[DESCRIPTION OF THE TASK]: Taking the listing below, restate word for word each line from the line with "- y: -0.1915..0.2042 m" to the line with "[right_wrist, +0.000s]", ends included, and stop there.

[GIVEN INFORMATION]:
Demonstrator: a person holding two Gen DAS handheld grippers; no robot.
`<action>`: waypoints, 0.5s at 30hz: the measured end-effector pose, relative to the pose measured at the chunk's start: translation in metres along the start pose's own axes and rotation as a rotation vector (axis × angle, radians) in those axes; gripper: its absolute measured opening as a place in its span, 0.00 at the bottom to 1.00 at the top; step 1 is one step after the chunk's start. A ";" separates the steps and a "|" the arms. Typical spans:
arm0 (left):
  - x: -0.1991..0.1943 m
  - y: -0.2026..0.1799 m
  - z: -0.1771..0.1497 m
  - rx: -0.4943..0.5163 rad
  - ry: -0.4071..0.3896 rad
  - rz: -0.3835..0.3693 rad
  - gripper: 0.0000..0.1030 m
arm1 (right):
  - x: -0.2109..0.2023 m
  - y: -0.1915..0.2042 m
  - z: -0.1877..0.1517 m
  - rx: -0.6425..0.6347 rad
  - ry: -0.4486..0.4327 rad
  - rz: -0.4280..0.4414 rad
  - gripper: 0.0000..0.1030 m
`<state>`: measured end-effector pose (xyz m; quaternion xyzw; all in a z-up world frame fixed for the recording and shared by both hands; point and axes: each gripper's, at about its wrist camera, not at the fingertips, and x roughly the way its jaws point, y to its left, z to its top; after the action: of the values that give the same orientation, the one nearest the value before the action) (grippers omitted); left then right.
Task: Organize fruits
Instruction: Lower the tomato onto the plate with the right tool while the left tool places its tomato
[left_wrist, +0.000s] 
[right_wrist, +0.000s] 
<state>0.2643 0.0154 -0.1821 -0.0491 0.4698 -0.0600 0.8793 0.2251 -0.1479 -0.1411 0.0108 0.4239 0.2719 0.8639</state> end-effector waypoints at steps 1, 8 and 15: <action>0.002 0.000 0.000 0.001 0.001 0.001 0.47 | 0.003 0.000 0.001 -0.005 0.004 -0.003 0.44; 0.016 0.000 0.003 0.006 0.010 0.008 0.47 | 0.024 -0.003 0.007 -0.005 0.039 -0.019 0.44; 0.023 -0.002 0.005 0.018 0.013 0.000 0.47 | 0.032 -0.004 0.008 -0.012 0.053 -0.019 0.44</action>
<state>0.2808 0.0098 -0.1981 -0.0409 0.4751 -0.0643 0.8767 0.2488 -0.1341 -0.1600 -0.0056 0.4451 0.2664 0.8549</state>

[EXERCISE OUTPUT]:
  - y: -0.1915..0.2042 m
  - z: -0.1877..0.1517 m
  - rx: -0.6425..0.6347 rad
  - ry: -0.4486..0.4327 rad
  - rz: -0.4280..0.4414 rad
  - gripper: 0.0000..0.1030 m
`<state>`: measured end-effector pose (xyz m; quaternion xyzw; all in a z-up world frame fixed for the recording and shared by both hands; point and axes: each gripper's, at about its wrist camera, not at the fingertips, and x roughly the way its jaws point, y to its left, z to its top; after the action: of the values that give the same orientation, the one nearest the value before the action) (grippers omitted); left then right.
Task: Organize fruits
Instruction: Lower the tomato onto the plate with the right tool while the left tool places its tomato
[left_wrist, +0.000s] 
[right_wrist, +0.000s] 

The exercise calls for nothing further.